According to a June 12 article in Bloomberg, Simon, along with brand management company WHP Global, who owns Anne Klein and Joseph Abboud brands had been in talks to buy Brooks Brothers. Last Wednesday, The Wall Street Journal reported that Brooks Brothers had in fact secured $75 million from WHP Global. The very next day Bloomberg reported Brooks Brothers received a higher offer from investors including Authentic Brands LLC, who most recently purchased Barney’s brand as well as assisting both Simon and Brookfield in resuscitating Forever 21. Suffice it to say that situation remains fluid.
Could Simon Property Group end up doing multiple deals and survive? And are these converging events behind the “implied volatility surge” mentioned in the opening? Yeah, probably.
Simon is arguably one of the few retail entities that could attempt such a trifecta of expensive, complex undertakings and remain whole. Forbes investing contributor, Brad Thomas recently reported that Simon is in a very strong position financially, with roughly $8.5 billion, including $3.5 billion cash on hand and $5 billion in revolving credit and term loans. They also have a track record in the industry that is unmatched.
My February 21stForbes article, entitled “What Does the Future Hold for Malls? Look to Simon Property Group” examines why they are in league of their own. CNBC’s retail contributor, Lauren Thomas reported last week, that in the Compass Point listing of the top 30 malls (pre-pandemic), Simon owns seven of the top ten, grossing a whopping $9 billion, annually.
Grand Mall Seizure
There is a general industry consensus, that the pandemic has merely compressed the timeline for the creative destruction, or reimagination of the American Mall. To many of the 1,000 or so remaining fashion fortresses embody retail’s version of an 8-track tape player. The music is still good, the delivery system is not.

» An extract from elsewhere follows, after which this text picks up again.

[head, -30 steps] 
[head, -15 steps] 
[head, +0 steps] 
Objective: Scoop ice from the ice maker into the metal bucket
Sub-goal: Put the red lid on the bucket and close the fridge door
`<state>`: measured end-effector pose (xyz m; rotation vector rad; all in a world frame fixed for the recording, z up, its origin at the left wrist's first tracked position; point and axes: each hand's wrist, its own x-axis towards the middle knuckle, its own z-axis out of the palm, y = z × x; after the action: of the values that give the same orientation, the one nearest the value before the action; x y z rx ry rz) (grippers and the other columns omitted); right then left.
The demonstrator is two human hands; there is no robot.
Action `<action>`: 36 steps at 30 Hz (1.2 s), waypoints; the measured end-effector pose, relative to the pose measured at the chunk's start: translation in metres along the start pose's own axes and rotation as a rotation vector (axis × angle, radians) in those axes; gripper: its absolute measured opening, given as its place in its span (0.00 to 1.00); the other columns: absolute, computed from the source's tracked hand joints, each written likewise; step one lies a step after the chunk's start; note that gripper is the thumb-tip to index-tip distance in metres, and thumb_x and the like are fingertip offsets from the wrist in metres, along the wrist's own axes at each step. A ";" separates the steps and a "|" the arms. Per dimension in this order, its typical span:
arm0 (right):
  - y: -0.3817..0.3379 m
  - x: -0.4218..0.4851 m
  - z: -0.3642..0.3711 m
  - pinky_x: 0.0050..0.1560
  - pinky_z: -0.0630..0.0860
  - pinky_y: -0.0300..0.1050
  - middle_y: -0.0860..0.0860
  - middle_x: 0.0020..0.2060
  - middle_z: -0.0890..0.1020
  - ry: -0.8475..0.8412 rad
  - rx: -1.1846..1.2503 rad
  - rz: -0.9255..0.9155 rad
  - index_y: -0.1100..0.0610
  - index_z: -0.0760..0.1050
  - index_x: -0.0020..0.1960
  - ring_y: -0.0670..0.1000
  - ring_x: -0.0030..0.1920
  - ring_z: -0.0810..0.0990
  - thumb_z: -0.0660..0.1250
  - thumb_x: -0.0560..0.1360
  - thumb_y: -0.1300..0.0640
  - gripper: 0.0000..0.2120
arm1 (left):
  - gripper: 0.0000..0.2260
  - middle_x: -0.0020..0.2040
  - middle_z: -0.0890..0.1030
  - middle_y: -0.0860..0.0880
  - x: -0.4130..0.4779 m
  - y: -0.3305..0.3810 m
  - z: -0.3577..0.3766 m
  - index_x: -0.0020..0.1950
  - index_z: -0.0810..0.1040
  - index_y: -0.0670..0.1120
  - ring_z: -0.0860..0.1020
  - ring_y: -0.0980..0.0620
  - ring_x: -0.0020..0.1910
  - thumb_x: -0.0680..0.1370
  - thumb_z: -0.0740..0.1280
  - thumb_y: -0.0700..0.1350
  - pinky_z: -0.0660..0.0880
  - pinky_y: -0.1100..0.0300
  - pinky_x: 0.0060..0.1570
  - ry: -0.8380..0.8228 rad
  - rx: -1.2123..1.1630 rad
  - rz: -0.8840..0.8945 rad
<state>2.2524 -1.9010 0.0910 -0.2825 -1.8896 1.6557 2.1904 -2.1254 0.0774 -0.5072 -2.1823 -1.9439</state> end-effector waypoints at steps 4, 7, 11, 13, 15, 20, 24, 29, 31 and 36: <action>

As we fast forward to the actual post pandemic period it is likely that all but the top A-class and B+ class malls will succumb. My favorite sage, Jan Kniffen reported on CNBC last month that he initially expected roughly 33% of America’s malls to go dark by 2030, he now thinks that will happen by next year, which would leave some 600 malls in the U.S.
If Jan is right (and he usually is) the combined total of industry leaders’ Simon, Taubman, and Brookfield’s properties, totaling 427, would account for nearly 70% of the survivors. The average sales per square foot, across their three portfolios is north of $800 per sq. ft. By comparison a C+ mall does about $320 per sq. ft. according to Green Street’s analysis.
When Penney’s filed for bankruptcy protection May 15th, they announced plans to close about 242 of their 846 locations, leaving them with just over 600 stores. Of those, Simon Property Group and Brookfield Development have a total of 162 Penney stores in their combined portfolios.
Their prime motivation behind the purchase is a co-tenancy clause in the specialty retailers’ leases that protects them from the malls’ losing their department store anchors. In such an event, it opens the door to allowing the renegotiation of terms, something mall owners can ill afford, particularly now.
According to Statista, as of 2019 J.C. Penney was generating a meager $114 sales per square foot. In my opinion, should the Simon/Brookfield/ABG consortium prevail, they would likely trim significant numbers of the remaining 400 plus Penney stores, beyond the confines of their malls.
Besides picking up a significant amount of real estate on the cheap, the ability to feature the portfolio of Authentic Brands Group at JCP would be significant. Brands like Aeropostale and Forever 21 could help the sleepy Penney’s product mix, while engaging a younger customer, on and offline.
One cannot overstate the degree to which Simon and friends are walking a retail tightrope at a time when the only constant in our lives is fear and uncertainty. However, I remain convinced that most of this groups’ properties and growing brand portfolio will play a role in the highly disrupted world of unified commerce, in years to come.